STA 363/663 Lab 1
Complete all Questions and submit your final PDF or html (either works!) under Assignments in Canvas.
The Goal
We are going to be using R extensively in this course. Because of this, our lab today is designed to remind us of some of the codes that we will be using frequently, including coding for data visualization. Most of the coding should feel familiar.
We will also practice some of the vocabulary terms we covered in our first class. These terms will be used throughout the semester, so let’s take some time to practice them now!
Note: This lab assumes that you have already installed the software and gone through the RMarkdown tutorial. If you have not done so, make sure to do these before starting the lab.
Loading the Data
Once we have opened up an RMarkdown file, the first thing we need to do is load the data. We will access data from a variety of sources in this course, but today we will be loading data from inside an R package. A package is a collection of codes that relate to one another. When you load a package into R, you give R access to all of the functions within the package.This means that our first step is to remind ourselves how to install an R package.
To install a package:
- Look at the top of your RStudio screen and find “Tools”.
- From the drop down menu, choose “Install Packages”.
- In the white box, type palmerpenguins, and then hit install.
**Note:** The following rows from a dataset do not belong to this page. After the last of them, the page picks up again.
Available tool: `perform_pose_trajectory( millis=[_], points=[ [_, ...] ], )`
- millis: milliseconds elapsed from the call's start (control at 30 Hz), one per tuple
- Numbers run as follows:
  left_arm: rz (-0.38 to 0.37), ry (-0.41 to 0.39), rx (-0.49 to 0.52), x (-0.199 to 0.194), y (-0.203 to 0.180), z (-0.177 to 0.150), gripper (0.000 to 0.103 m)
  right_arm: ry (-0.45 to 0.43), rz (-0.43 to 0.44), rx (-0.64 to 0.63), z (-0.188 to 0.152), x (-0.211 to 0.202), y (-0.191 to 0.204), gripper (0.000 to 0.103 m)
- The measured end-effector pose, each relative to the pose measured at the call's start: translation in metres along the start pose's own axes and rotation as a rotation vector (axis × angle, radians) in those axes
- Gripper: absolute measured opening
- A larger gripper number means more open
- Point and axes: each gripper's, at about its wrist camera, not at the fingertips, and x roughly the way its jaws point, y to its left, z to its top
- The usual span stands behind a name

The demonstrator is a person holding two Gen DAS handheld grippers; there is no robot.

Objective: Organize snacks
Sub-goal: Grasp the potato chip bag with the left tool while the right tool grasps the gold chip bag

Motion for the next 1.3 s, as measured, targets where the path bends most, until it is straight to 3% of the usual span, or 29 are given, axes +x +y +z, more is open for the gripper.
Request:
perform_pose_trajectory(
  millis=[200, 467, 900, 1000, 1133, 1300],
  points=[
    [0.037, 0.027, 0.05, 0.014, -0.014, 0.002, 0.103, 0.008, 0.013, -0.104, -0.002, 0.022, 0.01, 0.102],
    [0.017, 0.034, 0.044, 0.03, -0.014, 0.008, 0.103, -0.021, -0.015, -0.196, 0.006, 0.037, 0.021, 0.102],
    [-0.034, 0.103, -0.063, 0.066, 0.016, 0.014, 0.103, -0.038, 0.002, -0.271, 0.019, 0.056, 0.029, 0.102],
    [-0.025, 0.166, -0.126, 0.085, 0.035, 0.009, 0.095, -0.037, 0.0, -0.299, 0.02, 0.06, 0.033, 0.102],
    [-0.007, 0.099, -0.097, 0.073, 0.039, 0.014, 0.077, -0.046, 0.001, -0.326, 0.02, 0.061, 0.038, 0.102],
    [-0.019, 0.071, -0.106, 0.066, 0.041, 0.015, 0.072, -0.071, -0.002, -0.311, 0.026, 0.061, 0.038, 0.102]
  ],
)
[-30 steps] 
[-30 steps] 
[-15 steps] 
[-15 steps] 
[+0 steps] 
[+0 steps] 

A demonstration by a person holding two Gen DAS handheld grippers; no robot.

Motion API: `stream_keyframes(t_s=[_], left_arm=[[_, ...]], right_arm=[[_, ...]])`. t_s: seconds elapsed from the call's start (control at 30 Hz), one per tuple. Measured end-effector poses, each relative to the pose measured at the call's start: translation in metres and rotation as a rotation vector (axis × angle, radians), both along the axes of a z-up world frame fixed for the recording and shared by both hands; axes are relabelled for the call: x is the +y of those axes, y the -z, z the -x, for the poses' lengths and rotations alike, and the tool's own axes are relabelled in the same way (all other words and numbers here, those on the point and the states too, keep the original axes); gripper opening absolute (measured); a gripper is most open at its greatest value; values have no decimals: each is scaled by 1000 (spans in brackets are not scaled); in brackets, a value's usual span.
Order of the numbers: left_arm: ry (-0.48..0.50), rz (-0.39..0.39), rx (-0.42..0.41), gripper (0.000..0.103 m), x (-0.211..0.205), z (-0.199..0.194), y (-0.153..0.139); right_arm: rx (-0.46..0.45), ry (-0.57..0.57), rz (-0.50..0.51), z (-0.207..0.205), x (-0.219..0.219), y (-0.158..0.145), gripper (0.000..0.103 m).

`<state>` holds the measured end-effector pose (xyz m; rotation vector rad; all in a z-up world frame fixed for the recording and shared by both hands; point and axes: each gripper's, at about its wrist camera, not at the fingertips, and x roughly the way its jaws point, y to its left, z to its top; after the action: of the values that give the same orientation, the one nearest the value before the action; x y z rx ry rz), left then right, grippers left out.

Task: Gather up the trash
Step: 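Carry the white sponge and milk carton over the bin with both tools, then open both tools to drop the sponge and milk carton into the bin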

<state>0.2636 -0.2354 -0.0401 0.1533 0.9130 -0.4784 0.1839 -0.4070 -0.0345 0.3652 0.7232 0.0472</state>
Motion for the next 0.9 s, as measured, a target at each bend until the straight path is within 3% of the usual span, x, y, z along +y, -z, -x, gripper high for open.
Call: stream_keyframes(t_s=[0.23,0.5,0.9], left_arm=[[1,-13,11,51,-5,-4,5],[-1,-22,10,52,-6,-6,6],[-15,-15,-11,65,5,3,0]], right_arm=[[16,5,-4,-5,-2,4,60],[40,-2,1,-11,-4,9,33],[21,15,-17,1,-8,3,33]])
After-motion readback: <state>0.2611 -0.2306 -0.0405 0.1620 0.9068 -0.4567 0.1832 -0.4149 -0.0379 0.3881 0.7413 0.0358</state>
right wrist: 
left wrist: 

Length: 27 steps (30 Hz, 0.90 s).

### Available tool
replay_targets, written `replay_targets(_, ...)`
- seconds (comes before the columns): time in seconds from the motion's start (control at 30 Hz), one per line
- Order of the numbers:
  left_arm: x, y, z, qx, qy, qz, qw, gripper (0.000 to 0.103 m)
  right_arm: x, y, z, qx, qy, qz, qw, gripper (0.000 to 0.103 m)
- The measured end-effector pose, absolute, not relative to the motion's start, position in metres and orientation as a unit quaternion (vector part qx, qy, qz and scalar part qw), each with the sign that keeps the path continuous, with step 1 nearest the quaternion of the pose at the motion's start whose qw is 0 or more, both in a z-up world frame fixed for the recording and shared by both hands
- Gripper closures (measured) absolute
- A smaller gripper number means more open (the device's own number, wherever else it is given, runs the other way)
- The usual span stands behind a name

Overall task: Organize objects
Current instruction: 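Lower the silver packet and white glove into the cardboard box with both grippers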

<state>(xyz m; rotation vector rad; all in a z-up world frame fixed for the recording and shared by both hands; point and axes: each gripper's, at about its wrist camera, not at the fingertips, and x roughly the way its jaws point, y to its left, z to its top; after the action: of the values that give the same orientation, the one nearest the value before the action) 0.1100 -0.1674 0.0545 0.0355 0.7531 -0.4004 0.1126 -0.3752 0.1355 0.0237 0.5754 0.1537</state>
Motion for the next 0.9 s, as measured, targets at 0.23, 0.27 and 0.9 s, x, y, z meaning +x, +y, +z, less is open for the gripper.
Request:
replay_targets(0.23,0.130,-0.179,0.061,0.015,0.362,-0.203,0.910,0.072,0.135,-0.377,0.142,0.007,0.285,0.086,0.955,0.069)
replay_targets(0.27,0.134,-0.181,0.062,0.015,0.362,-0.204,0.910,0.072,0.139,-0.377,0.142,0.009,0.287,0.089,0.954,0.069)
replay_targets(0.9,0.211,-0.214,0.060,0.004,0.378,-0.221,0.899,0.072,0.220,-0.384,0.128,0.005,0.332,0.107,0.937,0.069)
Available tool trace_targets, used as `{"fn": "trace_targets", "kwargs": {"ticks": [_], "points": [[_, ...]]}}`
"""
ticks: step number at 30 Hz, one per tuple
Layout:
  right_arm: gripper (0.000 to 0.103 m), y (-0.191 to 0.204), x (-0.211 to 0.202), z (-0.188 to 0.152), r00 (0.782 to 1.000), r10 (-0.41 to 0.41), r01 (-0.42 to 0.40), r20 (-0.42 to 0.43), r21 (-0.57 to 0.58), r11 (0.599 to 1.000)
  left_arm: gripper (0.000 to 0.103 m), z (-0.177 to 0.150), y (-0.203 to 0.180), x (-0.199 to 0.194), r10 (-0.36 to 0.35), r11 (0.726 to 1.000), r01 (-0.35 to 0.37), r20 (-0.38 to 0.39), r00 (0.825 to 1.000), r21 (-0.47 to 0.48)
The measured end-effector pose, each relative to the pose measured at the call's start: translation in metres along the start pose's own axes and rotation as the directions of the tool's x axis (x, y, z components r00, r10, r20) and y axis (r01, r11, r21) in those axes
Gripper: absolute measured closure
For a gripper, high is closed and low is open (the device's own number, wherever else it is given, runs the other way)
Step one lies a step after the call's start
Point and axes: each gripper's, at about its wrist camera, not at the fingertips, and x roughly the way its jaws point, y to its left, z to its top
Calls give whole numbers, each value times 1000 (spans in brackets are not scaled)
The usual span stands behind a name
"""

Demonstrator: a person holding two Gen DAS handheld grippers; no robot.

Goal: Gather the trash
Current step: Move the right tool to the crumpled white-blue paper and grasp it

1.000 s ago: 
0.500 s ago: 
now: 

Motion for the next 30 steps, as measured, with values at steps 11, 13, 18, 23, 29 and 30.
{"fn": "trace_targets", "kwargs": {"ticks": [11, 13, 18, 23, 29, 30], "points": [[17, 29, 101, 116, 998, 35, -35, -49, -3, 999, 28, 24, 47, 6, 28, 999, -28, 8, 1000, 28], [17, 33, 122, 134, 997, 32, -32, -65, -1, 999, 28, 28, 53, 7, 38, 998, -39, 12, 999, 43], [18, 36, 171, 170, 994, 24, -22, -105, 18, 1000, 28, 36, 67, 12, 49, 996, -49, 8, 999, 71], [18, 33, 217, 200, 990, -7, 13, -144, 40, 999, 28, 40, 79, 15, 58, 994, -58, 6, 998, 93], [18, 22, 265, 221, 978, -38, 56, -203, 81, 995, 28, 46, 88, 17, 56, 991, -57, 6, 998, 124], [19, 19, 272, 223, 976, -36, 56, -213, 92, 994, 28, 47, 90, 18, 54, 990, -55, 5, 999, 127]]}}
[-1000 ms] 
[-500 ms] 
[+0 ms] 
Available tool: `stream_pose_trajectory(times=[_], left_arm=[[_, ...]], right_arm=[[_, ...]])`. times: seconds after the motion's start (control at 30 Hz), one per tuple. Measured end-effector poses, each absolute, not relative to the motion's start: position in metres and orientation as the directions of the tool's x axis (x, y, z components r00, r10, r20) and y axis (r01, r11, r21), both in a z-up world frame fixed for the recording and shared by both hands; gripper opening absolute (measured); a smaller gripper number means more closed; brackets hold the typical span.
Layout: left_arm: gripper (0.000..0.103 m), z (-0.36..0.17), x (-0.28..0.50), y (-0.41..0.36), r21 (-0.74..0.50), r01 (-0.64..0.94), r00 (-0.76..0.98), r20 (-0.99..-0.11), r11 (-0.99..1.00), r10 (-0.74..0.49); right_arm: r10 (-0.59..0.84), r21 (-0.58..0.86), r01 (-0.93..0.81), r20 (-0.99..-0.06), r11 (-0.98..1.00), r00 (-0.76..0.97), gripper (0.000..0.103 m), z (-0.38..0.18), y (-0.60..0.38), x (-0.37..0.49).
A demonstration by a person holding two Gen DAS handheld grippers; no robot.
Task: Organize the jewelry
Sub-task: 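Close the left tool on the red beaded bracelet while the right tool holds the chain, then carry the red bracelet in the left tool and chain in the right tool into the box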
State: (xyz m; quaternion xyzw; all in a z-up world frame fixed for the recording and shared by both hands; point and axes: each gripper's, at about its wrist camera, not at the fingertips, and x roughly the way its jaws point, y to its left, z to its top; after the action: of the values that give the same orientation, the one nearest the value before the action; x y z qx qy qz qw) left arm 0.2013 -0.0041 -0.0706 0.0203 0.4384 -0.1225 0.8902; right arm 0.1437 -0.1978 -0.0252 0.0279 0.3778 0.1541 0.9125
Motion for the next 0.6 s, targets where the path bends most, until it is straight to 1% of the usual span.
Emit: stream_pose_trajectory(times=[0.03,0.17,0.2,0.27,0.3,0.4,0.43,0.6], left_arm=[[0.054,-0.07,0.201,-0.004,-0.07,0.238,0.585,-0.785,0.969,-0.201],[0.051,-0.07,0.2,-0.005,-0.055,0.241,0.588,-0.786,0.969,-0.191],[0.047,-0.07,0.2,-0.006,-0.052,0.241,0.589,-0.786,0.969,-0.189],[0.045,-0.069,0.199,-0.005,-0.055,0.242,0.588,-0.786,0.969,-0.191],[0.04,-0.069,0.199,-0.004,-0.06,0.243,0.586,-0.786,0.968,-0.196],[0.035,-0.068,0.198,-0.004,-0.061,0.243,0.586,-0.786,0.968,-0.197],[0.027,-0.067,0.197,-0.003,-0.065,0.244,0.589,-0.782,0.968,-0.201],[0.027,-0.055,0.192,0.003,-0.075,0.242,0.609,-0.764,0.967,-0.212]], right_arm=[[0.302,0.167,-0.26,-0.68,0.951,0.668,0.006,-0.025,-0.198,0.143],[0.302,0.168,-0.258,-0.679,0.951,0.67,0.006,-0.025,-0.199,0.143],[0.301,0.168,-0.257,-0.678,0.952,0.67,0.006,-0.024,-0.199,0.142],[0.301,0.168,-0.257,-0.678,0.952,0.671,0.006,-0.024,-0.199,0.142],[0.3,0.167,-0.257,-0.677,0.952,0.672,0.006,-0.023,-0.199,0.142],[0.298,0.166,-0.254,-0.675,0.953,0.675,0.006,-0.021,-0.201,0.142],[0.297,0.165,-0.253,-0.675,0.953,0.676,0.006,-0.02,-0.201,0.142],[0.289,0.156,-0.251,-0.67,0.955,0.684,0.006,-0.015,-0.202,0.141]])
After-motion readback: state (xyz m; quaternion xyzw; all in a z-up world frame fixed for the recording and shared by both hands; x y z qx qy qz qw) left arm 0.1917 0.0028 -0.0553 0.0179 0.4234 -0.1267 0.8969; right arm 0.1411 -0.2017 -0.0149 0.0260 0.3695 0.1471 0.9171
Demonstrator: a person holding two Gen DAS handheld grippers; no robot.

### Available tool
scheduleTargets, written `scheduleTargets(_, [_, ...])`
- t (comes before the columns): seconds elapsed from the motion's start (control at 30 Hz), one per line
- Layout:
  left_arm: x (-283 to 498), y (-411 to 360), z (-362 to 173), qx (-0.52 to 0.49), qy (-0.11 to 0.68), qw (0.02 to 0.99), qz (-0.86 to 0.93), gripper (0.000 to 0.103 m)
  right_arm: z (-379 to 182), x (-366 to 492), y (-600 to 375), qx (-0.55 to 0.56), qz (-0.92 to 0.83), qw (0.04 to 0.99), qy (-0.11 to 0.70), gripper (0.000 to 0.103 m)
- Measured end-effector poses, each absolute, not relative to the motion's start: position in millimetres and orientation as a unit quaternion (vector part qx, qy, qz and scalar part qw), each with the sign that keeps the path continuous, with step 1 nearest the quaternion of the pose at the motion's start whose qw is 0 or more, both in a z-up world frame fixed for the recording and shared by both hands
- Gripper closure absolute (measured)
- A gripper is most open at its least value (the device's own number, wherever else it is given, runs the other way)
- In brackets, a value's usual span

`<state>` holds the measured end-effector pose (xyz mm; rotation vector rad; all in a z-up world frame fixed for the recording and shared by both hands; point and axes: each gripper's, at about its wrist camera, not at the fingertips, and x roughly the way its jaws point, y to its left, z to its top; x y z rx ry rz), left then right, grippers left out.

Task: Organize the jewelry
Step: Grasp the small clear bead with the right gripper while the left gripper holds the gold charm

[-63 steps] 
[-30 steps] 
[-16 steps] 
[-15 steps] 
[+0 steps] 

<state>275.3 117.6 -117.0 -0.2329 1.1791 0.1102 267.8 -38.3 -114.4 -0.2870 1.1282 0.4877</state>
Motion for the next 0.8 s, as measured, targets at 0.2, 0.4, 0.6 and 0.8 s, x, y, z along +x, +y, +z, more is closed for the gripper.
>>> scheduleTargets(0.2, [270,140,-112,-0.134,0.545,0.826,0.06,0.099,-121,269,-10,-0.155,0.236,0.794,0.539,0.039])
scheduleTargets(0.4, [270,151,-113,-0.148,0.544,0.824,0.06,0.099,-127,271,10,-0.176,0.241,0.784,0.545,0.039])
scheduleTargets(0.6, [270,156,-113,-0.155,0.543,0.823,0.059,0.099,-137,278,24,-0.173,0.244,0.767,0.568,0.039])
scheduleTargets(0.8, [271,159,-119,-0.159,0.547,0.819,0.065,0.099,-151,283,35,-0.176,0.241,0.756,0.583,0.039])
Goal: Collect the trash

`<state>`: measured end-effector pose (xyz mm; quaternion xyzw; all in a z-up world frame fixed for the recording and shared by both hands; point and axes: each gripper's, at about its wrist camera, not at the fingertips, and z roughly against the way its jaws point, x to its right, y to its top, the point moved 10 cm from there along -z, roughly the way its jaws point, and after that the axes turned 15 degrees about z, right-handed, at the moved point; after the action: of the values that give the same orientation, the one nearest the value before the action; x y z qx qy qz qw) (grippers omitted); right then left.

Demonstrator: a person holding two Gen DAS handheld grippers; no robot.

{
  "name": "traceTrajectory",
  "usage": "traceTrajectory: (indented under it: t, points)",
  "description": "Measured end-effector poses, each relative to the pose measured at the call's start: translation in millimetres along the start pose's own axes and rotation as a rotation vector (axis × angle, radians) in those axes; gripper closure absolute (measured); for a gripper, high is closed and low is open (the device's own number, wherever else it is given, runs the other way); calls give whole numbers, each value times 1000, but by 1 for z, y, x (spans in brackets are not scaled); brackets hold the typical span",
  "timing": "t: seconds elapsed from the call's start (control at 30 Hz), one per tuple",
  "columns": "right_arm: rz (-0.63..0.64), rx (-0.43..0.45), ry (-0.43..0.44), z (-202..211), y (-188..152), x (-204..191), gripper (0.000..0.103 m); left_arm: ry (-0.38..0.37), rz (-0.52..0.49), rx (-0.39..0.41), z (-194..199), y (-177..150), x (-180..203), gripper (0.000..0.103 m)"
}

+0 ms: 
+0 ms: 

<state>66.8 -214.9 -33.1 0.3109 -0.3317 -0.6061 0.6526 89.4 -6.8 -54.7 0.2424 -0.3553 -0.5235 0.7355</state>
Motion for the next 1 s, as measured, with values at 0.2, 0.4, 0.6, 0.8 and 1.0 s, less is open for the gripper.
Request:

Now that we have the package installed, it is time to actually get the data from that package. To do that, we need to create a space in our RMarkdown file to create code. Remember, Markdown can do three things: (1) create regular text, (2) run code, and (3) create math equations. Right now, we want (2).
To tell RMarkdown we are about to give it code, we need to create a code chunk, or chunk for short. Look at the top of your Markdown file, and find Insert. Click it. From the drop-down menu, choose R. Click it! A gray box should appear in your Markdown file. This is a chunk.
Anything we put inside a chunk will be treated as computer code. Let’s put in a code to load the data now.
Now, look at the right hand side of the chunk and find the little green triangle symbol. We will call this the play button in this course. Go ahead and press the play button (press play).
And that’s it! The data is now loaded and ready to use.
The Data
Our data set for today contains information on n = 344 penguins from three different species. We have a client who is interested in building a model for Y = the body mass of a penguin in grams.
Question 1
Based on the information we have so far, how do we know that we are dealing with a supervised learning task?
Question 2
Based on the information we have so far, are we dealing with a regression or classification modeling task?
So, there’s 3 vocab terms already:
- Supervised Learning
- Classification Task
- Regression Task
Starting next week, there will be a list of vocabulary terms on Canvas to show which terms we have covered so far. Hopefully, this will be helpful for studying!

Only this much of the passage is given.